Surely you've already figured out by now that I rely a little too much on schedules and lists than I should. My life revolves around my little "Paula Deen" calendar that I literally compose my day to day activities in, thriving on crossing off the items I've completed. It's exhilarating to look at my day on paper and see nothing but a bunch of crossed off words — it helps me relax.
But in the last couple of months I've come to another time of restlessness in my life. I'm done having babies and my babies are now toddlers and soon-to-be kindergartners. Uh oh. Now among all the "home survival" type items on my to-do lists I feel the need to include intentional memory making items.
I don't want to miss a thing. I'm afraid with my over-scheduled, crossing-off addiction I might miss the most important, non-list qualifying things that makes life a life worth living.
Like sitting in the back yard and watching my four blessings chase and fall and laugh as they run around the apple tree.
Or catching my two youngest sitting side by side looking at books (upside down, of course) quietly in the playroom.
Listening to my little Bella Rose sing a soft song as she plays with her naked Barbies (because she can't dress them herself).
Witnessing my oldest hit her first baseballs.
Finding my son in the blackberry patch ... again.
Memories that may not seem note-worthy now but are priceless in the future.
When I was in labor giving birth to all these time, money and energy-sucking creatures my mom said to me over and over, "This too shall pass."
Now the labor pains have passed.

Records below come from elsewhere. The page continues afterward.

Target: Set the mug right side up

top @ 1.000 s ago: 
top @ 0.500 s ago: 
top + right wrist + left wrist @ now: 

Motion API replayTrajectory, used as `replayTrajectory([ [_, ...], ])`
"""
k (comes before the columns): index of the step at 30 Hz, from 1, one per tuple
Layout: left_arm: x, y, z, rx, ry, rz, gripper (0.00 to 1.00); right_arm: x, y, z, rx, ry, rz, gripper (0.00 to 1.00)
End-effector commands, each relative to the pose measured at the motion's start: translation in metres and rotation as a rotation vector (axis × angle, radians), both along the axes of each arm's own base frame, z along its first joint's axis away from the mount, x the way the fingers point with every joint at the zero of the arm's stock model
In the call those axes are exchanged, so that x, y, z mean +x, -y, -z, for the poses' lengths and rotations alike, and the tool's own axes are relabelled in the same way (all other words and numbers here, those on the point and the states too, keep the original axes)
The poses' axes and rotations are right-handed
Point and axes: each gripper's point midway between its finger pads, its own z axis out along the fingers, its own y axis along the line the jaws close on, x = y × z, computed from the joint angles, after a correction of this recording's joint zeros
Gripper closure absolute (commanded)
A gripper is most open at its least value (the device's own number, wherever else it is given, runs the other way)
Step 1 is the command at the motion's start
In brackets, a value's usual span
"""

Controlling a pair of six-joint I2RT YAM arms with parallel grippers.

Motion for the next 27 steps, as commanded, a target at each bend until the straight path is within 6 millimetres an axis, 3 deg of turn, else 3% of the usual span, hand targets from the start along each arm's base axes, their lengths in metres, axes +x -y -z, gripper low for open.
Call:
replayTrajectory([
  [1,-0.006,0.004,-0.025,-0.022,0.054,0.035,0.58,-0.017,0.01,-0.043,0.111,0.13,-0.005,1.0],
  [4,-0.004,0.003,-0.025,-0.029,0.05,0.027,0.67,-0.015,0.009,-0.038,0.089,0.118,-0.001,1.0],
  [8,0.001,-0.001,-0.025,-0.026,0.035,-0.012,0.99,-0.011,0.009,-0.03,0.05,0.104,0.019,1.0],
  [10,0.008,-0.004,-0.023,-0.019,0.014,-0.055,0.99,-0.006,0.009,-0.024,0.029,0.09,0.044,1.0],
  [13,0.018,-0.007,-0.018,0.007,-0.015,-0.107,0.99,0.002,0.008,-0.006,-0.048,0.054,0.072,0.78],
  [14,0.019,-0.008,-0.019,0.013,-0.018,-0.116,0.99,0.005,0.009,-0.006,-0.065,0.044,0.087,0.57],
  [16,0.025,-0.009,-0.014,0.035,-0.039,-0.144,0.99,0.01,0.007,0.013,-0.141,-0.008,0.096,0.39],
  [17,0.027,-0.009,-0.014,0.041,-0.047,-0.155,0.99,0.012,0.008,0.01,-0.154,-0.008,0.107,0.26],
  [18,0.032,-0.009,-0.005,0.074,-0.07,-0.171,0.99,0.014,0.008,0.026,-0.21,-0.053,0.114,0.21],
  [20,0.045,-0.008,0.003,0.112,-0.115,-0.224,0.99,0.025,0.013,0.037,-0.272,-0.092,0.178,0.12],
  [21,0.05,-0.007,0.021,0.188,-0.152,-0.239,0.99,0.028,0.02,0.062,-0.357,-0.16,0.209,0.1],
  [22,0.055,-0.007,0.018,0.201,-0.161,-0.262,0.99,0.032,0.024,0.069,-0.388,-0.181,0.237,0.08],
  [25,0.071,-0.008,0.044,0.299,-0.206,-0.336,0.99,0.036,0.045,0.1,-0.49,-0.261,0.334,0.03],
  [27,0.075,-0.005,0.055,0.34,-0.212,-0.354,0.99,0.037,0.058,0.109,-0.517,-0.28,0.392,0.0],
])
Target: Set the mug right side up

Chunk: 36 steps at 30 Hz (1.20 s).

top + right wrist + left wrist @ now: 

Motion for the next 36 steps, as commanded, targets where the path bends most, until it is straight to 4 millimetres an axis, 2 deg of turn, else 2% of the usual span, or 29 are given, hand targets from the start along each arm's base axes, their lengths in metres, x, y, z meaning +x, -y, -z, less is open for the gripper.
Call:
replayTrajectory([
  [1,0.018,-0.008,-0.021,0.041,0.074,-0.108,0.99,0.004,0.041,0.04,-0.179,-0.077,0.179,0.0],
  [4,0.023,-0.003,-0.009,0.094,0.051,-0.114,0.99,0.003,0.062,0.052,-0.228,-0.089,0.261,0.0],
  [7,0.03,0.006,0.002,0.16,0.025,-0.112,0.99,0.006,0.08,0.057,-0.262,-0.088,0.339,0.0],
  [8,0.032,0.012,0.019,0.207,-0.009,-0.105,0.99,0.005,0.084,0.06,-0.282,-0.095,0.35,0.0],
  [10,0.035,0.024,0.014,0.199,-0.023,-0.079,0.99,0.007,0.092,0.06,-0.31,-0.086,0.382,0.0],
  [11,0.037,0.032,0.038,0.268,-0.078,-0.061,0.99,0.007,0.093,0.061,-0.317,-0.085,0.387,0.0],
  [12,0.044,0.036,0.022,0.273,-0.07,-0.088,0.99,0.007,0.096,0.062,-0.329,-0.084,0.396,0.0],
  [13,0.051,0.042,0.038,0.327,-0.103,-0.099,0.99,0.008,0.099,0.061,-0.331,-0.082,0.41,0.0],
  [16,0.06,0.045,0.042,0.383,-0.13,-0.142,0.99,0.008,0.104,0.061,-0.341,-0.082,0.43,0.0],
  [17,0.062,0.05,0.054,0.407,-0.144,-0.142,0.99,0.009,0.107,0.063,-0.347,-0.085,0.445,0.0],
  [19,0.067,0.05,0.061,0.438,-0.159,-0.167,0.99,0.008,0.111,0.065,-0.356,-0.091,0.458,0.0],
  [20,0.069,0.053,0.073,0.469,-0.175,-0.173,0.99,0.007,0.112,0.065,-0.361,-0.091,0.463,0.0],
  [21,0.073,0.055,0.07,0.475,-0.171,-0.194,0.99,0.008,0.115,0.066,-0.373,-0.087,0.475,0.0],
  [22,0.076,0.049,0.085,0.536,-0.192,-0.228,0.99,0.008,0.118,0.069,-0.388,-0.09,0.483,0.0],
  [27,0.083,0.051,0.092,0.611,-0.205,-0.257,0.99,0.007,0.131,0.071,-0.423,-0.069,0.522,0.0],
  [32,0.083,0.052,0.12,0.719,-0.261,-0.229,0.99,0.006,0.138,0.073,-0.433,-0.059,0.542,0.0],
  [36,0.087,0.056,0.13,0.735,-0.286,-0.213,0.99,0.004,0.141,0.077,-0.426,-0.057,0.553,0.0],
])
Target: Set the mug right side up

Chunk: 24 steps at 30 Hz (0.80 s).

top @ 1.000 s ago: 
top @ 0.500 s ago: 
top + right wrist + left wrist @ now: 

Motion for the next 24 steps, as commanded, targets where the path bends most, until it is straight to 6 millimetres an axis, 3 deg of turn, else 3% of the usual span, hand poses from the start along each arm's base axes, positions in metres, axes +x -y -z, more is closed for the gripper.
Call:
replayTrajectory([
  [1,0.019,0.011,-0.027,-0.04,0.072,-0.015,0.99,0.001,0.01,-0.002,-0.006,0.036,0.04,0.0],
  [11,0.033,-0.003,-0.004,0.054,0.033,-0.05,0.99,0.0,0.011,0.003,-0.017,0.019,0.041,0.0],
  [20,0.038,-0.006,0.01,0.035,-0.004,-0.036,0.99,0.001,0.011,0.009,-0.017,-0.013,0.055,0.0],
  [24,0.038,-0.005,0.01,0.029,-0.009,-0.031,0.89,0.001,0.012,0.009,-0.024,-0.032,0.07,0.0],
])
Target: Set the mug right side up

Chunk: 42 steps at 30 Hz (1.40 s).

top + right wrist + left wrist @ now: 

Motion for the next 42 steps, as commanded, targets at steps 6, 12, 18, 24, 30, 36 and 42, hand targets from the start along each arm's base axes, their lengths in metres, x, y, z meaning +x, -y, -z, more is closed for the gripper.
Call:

The bottles and binkies are gone. I can imagine my life without diapers.
My breath starts to quicken and tears fill my eyes because I can hear the graduation song and I can imagine the sound of the trunk closing, cars driving my babies away to their new lives.
Now I routinely tell myself, "This too shall pass — just don't let it pass you by."
"Childhood years are storage years — fill them intentionally with happy times."